* [Problem to solve]:
Note how many lines in the entries contain the string "frame", then give that number and nothing else.

* [Records shown]:
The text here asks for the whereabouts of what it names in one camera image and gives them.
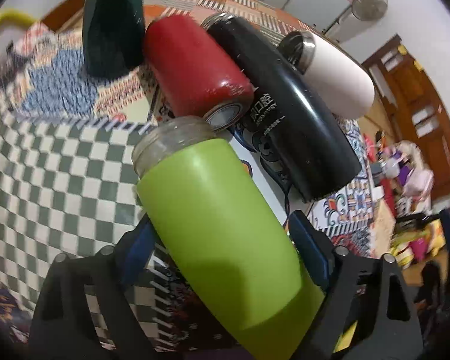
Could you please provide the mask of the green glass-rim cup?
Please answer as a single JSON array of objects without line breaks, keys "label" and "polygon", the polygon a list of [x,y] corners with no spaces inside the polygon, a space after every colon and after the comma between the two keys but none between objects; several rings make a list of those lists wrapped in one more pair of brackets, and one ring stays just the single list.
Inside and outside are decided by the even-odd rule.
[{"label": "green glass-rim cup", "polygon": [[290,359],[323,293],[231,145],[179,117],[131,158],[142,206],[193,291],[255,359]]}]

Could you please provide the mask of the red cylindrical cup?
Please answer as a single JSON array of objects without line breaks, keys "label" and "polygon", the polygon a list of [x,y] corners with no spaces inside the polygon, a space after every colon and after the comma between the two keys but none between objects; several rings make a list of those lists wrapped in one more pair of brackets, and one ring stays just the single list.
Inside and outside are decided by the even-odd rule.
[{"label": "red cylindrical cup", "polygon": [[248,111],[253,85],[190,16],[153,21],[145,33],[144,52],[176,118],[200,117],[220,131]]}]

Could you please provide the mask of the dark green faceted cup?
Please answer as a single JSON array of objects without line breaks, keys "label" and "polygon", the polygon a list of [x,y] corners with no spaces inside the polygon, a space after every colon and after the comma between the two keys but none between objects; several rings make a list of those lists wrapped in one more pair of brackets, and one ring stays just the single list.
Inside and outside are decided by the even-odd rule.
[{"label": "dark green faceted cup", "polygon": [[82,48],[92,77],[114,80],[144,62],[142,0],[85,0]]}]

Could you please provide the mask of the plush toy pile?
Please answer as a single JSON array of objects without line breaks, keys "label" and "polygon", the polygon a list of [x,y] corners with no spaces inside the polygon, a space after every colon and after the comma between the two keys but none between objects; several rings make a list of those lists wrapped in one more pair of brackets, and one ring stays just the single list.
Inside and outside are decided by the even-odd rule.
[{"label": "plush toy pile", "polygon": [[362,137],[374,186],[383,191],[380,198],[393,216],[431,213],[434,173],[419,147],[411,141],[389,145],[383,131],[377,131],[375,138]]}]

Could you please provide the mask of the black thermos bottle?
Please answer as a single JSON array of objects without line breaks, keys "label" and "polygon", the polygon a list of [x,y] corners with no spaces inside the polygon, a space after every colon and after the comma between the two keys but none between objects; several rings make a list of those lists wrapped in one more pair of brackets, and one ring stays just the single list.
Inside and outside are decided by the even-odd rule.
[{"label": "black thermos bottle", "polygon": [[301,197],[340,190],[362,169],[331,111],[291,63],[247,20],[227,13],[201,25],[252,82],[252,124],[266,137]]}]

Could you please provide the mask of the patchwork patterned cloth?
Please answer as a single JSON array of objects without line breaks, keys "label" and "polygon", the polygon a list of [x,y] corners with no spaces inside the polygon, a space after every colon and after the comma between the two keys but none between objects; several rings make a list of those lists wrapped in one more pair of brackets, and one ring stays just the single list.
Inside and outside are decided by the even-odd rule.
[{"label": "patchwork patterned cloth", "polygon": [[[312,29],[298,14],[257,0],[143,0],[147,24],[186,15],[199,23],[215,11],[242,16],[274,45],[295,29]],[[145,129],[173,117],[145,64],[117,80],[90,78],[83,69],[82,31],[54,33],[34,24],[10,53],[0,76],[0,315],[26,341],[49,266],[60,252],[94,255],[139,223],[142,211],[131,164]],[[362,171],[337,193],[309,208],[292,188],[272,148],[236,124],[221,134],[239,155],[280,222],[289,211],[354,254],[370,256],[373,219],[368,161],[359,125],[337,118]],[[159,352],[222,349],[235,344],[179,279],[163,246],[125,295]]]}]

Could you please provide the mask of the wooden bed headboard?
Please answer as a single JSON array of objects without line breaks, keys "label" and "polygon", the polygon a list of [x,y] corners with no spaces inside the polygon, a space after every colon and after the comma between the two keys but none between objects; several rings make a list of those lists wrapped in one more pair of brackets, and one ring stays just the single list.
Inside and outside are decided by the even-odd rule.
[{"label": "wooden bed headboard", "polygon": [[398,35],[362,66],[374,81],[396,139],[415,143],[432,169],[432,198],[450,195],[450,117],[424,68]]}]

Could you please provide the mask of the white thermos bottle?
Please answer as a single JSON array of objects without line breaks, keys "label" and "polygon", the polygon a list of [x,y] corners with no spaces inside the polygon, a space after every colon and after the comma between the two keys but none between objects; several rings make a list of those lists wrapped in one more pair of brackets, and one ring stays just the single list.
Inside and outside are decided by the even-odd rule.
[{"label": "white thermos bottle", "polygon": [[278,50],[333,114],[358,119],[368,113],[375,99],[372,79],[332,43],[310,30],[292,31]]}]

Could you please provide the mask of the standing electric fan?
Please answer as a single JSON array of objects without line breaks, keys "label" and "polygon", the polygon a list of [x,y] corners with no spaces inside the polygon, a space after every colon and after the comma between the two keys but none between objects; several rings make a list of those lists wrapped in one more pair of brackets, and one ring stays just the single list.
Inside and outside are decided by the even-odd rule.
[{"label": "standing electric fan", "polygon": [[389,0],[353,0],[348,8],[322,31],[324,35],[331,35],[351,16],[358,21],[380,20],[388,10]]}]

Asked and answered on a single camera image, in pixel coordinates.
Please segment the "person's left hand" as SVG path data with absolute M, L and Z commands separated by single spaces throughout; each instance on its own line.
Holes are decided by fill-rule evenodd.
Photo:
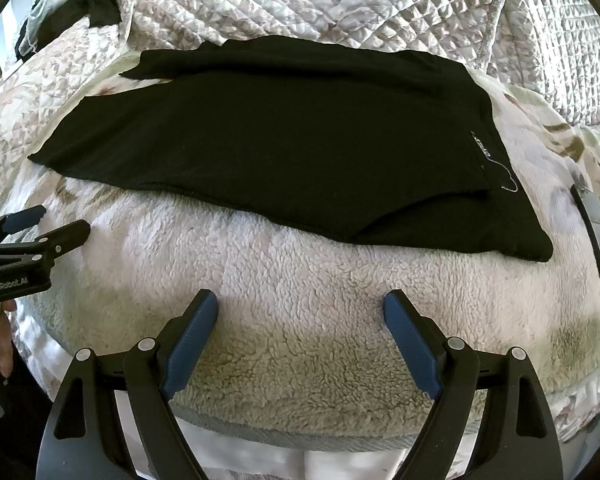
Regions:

==

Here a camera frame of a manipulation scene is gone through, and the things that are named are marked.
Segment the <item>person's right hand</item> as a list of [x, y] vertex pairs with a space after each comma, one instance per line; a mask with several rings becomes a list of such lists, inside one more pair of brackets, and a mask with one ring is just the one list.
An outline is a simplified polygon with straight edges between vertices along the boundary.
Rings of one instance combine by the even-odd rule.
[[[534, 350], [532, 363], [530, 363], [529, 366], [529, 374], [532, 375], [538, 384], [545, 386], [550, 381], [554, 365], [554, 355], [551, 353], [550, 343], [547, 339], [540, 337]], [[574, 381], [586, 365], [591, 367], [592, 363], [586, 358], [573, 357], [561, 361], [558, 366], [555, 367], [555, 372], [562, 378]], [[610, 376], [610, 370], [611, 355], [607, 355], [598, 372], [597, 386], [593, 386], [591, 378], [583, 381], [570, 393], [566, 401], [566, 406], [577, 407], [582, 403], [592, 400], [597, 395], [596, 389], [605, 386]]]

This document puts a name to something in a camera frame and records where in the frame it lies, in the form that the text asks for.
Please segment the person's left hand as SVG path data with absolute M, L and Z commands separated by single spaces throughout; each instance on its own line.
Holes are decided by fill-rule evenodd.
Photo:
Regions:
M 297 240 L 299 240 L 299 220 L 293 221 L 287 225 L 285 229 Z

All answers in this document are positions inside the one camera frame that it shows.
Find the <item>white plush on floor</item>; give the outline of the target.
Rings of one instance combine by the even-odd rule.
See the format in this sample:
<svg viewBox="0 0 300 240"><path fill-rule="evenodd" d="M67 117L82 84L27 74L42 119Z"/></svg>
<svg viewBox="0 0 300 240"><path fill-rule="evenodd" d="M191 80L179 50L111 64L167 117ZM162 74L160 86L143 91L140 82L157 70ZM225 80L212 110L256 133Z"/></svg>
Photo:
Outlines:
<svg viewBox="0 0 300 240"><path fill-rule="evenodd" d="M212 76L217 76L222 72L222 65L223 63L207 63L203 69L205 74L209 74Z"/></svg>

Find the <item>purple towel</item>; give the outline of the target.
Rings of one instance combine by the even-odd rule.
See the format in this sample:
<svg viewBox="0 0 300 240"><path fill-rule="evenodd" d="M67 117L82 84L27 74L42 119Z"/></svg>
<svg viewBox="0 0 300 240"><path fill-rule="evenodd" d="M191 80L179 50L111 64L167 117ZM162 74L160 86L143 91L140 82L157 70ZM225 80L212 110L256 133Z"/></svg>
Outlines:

...

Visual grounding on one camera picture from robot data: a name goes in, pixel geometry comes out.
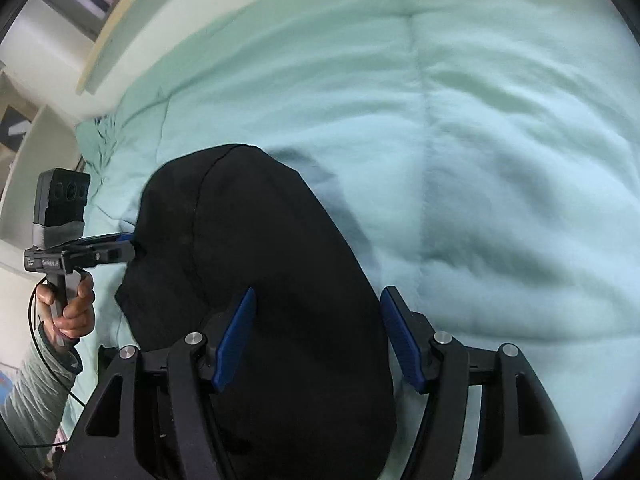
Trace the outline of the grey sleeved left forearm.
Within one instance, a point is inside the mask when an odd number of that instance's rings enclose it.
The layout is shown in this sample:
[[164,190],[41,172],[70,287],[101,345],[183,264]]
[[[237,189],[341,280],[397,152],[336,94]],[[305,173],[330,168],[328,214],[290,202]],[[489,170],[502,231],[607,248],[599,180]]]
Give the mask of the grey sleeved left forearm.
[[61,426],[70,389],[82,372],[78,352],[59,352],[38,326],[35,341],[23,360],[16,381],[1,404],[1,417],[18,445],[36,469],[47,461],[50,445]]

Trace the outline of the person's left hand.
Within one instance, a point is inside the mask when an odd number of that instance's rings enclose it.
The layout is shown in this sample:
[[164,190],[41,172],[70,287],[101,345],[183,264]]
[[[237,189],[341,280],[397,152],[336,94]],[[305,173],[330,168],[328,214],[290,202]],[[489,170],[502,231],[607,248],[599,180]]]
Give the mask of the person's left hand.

* [Exercise answer]:
3